- [What this task involves] Reply with one number, the count of lines below that contain the string "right".

- [Dataset section]
● ● ● ●
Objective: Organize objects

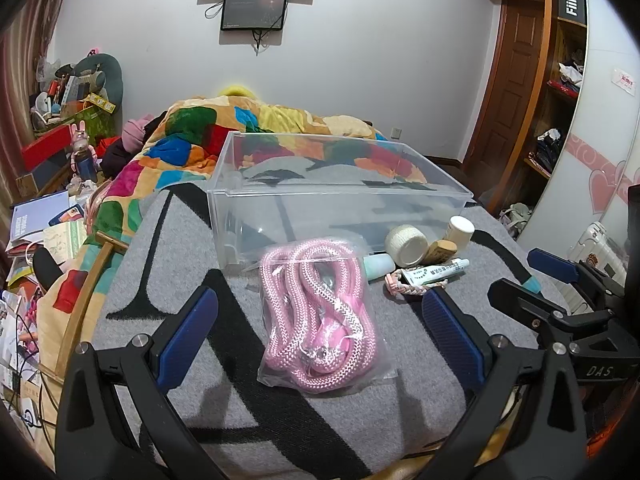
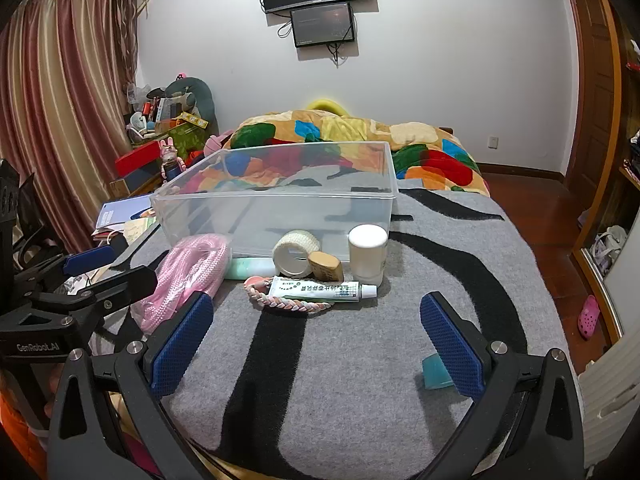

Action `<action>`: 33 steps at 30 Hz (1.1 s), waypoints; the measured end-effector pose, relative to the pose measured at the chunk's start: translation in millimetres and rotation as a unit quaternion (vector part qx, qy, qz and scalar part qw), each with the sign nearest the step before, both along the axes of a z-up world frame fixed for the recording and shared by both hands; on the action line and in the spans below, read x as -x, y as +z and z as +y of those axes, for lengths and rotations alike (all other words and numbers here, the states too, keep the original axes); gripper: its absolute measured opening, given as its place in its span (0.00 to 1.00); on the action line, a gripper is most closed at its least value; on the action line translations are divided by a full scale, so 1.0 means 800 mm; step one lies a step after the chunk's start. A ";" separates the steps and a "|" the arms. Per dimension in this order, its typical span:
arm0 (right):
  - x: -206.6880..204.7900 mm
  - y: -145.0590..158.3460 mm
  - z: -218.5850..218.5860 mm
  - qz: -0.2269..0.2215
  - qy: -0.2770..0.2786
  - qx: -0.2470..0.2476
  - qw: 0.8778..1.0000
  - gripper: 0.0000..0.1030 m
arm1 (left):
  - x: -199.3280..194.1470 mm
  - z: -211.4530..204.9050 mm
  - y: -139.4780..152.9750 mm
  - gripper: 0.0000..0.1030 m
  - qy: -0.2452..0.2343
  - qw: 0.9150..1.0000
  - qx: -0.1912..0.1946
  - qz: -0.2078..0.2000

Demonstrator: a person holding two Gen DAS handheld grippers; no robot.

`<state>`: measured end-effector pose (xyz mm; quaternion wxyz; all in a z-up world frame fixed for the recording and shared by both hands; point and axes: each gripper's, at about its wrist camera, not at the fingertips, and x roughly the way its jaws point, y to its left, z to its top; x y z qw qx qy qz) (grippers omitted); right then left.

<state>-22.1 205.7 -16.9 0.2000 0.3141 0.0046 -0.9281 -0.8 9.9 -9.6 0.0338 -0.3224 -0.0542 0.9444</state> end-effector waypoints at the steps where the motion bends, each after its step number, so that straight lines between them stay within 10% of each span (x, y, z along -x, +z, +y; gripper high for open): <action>1: 0.000 0.000 0.000 0.000 0.000 0.000 1.000 1.00 | 0.000 0.000 0.000 1.00 0.000 1.000 0.001 0.001; 33: -0.003 0.002 0.000 0.003 0.003 -0.001 1.000 1.00 | 0.000 0.004 0.000 1.00 -0.002 1.000 -0.003 -0.002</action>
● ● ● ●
- [Written reply] 2